# 14 wk old Tiel still makes baby sounds



## Elissa (Nov 20, 2016)

Hi everyone? . It's been 2 weeks since having our new Tiel. Breeder said it's a male. I might do DNA testing to see if it's really a male, but I don't want the bird to freak out. Spikey is a very happy bird. But he makes baby Tiel sounds when we talk to him or when his on our shoulder. He does flock call a lot when we are not in his sight. i caught him once blabbing, trying to talk when he was on his play ground and I was cooking in the kitchen. 
Just want to know if that's a sight that his a male and if his baby sounds are good or what they mean. Thank you :relieved:


----------



## shaenne (Apr 19, 2014)

The baby sounds are normal and he/she will grow out of it 

If you're looking into DNA testing I do recommend it. I DNA test birds quite a lot and the sample taking process is pretty simple. Where are you from? Where I am, all you need is a couple of wing feathers to send off as samples, and as long as you give the bird plenty of love after taking them, they generally get over it pretty quickly. Young birds are easier than adults for me.

The babbling and chatter is also pretty usual for both genders, but listen out for some whistling which is usually a male trait. At this age though your best bet to determine gender would be DNA testing.


----------



## roxy culver (May 27, 2010)

Cute baby!! Way too young to tell gender visually and as stated noises are pretty standard. If he was handfed, he has learned that crying gets him attention, so that's why he's making the baby sounds. With some reassurance he should grow out of that. I second the DNA testing, it's really not that bad at all. Millet always makes everything better.


----------



## Elissa (Nov 20, 2016)

Thank you! Im from Sydney. I will do DNA testing to make sure I got what I wanted. The breeder said his been breeding for 30 years and his most certain amount it been a male. 
Will let you know next week how the DNA goes. :grin:


----------



## Dylan&Gracie (Nov 21, 2014)

My cockatiel Jade is seven months old, but she still makes baby noises for attention from her best friend, a dove (not to me though.)

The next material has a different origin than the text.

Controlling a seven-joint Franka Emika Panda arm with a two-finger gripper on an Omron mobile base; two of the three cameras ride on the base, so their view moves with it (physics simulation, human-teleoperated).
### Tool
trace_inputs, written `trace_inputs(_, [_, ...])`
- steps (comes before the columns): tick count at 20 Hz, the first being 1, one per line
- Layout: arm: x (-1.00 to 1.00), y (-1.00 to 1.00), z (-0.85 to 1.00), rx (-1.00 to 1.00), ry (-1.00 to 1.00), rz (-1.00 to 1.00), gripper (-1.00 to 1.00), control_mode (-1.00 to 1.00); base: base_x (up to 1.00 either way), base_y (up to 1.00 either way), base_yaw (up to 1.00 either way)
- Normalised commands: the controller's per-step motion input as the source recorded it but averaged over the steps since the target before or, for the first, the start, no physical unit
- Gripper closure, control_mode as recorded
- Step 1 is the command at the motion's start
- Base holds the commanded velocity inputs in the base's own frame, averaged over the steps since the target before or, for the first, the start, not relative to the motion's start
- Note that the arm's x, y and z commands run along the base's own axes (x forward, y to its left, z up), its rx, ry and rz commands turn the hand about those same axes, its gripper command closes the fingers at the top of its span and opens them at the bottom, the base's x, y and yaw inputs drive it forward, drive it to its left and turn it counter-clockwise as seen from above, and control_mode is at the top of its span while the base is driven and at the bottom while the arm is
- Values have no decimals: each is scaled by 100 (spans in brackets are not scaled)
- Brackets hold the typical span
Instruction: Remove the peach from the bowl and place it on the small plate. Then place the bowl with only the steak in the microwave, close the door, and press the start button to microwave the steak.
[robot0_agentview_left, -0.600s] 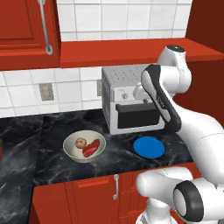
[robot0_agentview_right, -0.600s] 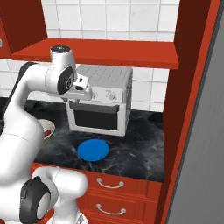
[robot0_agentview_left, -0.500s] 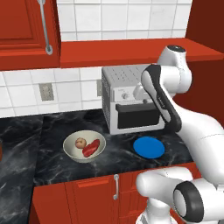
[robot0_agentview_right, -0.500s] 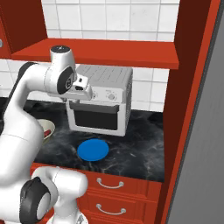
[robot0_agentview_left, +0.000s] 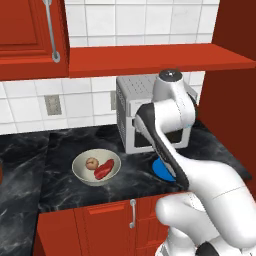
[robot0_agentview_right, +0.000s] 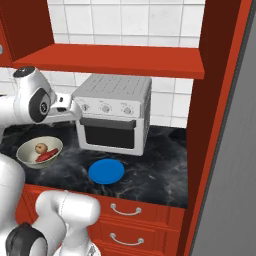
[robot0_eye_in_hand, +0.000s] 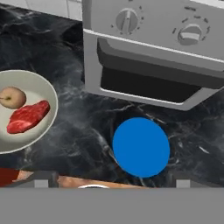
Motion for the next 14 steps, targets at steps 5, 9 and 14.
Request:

She begs to be preened, and he's learned to do so when she growls at him. They're an odd couple.


----------



## Janalee (Jul 25, 2012)

*14 week old 'tiel*

The DNA kit I used said I could use either a few breast feathers or a drop or 2 of blood from a clipped toenail. I chose the feathers! Clipping a nail too short is painful and I suspect it would be painful for a while. Plucking the feathers caused a little squawk from Bennie, but he didn't freak out. He was about the same age as your bird when I did it.


----------



## kr90au (Aug 4, 2016)

Seems kind of a cruel thing to do to your bird when you can just be a little patient and find out as the mature a little more.


----------



## Elissa (Nov 20, 2016)

I don't think it's mean to do a DNA test. You're also right , patience is the key! I'm pretty sure the breeder is right it's a male. Yeah spikey does beg to be preened :joy:. He was hand raised and hand fed too.


----------



## Elissa (Nov 20, 2016)

Can I also ask if anybody knows the type of cockatiel this is? Is it a normal grey? Thank you all.


----------



## roxy culver (May 27, 2010)

Yes that also looks like a normal grey.



> Seems kind of a cruel thing to do to your bird when you can just be a little patient and find out as the mature a little more.
> Edit/Delete Message


Not sure how it's cruel. Birds pull their own feathers out all the time. Not all birds show their behaviors right away. It's not for everyone, to each their own.


----------



## ParrotletsRock (Oct 8, 2013)

Yes, normal grey split to pied. ( the ticking marks on the back of his head tell me split to pied) Some breeders can sex a baby without DNA due to the parents mutations and splits. I have a lutino male split pearl, pied and whiteface, and a cinnamon pearl pied hen split whiteface, who can ONLY have red eyed girls and dark eyed boys so I can sex my babies at hatch due to eye color. Makes it pretty easy...lol


----------



## Elissa (Nov 20, 2016)

ParrotletsRock said:


> Yes, normal grey split to pied. ( the ticking marks on the back of his head tell me split to pied) Some breeders can sex a baby without DNA due to the parents mutations and splits. I have a lutino male split pearl, pied and whiteface, and a cinnamon pearl pied hen split whiteface, who can ONLY have red eyed girls and dark eyed boys so I can sex my babies at hatch due to eye color. Makes it pretty easy...lol


Hi. Yes you're right it's split to pied I was told today too. When it molts will it change colour and to what ? If you know, please show me a similar picture. Thank you :blush:


----------



## roxy culver (May 27, 2010)

It will look normal grey. If it's a boy, it will get the bright yellow face. If it's a girl, it will keep the grey face. Exactly the same as the first baby you posted.


----------



## Elissa (Nov 20, 2016)

roxy culver said:


> It will look normal grey. If it's a boy, it will get the bright yellow face. If it's a girl, it will keep the grey face. Exactly the same as the first baby you posted.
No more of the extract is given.